### How to complete this task
Filter out all lines without the word "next" from the data below, please, and copy the rest.

### Data extract
━━━━━━━━━━
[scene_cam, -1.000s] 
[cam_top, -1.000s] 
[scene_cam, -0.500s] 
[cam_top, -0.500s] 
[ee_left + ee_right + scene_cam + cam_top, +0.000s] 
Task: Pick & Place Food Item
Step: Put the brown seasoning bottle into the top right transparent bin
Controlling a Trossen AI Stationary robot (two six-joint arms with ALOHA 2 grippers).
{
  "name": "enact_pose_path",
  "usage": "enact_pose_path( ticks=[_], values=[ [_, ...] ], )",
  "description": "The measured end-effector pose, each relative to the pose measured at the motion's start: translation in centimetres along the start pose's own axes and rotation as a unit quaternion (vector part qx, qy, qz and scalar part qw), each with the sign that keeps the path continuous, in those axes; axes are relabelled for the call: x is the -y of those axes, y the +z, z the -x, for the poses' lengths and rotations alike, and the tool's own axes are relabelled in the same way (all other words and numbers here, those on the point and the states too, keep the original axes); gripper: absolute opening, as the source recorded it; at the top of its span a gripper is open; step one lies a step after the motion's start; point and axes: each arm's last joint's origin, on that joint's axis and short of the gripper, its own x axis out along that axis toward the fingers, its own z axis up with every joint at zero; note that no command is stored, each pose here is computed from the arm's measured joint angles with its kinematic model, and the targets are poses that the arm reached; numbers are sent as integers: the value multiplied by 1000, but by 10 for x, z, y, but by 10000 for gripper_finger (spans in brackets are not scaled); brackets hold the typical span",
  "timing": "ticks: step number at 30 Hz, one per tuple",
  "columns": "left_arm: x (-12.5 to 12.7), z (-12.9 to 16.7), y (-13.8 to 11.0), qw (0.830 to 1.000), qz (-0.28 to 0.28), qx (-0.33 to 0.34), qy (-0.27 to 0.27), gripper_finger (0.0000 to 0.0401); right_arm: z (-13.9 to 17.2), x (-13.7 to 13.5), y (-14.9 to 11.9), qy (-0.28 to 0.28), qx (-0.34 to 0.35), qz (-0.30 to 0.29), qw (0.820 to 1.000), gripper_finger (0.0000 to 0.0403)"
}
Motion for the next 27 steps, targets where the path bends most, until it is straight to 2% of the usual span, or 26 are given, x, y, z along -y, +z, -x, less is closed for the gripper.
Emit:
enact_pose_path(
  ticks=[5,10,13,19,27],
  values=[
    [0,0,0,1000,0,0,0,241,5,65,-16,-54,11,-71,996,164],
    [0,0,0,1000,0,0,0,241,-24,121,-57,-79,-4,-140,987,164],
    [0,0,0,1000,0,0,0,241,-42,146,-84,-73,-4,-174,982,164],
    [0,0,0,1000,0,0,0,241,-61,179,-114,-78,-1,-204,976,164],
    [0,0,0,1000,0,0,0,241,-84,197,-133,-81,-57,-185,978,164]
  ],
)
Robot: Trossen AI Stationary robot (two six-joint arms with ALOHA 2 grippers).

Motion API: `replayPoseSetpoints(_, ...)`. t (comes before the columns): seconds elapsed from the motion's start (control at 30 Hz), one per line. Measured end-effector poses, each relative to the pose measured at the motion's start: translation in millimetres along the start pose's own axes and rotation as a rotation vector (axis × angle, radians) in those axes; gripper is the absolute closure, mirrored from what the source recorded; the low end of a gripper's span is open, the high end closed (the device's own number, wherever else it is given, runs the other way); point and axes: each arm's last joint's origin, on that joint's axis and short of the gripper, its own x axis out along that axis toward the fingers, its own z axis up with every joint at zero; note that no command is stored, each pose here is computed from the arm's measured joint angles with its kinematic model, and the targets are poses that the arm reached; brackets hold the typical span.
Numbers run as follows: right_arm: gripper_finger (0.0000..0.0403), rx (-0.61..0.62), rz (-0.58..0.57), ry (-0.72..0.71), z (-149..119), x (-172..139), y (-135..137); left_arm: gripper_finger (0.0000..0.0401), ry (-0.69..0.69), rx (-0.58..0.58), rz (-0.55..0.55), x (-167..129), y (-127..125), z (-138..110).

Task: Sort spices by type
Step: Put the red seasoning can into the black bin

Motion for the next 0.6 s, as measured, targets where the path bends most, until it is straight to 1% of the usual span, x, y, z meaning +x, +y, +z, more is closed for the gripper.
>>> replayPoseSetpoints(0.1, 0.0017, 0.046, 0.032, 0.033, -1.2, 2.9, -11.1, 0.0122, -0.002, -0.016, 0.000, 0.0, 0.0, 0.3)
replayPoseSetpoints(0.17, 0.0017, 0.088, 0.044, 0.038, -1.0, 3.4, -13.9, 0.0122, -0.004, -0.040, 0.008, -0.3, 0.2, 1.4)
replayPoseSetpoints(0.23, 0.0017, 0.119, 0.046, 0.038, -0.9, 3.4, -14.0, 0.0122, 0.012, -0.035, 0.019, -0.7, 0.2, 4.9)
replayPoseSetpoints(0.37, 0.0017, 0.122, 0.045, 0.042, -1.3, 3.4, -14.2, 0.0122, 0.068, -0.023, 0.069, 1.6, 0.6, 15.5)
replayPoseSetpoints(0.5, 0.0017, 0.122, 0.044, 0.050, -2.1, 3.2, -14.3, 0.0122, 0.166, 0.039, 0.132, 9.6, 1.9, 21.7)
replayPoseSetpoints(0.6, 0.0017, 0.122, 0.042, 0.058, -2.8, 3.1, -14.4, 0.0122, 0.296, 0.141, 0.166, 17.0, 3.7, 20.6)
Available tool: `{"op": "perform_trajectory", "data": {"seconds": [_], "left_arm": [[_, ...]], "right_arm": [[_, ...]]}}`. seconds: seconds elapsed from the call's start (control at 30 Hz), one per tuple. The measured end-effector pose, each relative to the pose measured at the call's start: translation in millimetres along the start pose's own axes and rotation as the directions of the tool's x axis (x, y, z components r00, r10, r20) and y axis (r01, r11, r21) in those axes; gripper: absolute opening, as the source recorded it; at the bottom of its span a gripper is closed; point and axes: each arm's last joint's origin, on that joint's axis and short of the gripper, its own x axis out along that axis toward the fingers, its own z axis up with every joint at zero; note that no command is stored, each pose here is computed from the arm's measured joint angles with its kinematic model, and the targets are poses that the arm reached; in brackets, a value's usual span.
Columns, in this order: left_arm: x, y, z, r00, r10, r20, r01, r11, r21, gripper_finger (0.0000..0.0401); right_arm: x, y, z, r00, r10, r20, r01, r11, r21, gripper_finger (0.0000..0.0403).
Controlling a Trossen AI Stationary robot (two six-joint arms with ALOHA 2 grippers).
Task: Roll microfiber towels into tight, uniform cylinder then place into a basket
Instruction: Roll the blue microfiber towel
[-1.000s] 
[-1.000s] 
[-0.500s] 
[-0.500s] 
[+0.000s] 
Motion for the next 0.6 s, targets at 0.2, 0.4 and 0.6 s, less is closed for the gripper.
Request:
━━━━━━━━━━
### Solution for this problem
Motion for the next 27 steps, targets where the path bends most, until it is straight to 2% of the usual span, or 26 are given, x, y, z along -y, +z, -x, less is closed for the gripper.
Motion for the next 0.6 s, as measured, targets where the path bends most, until it is straight to 1% of the usual span, x, y, z meaning +x, +y, +z, more is closed for the gripper.
Motion for the next 0.6 s, targets at 0.2, 0.4 and 0.6 s, less is closed for the gripper.

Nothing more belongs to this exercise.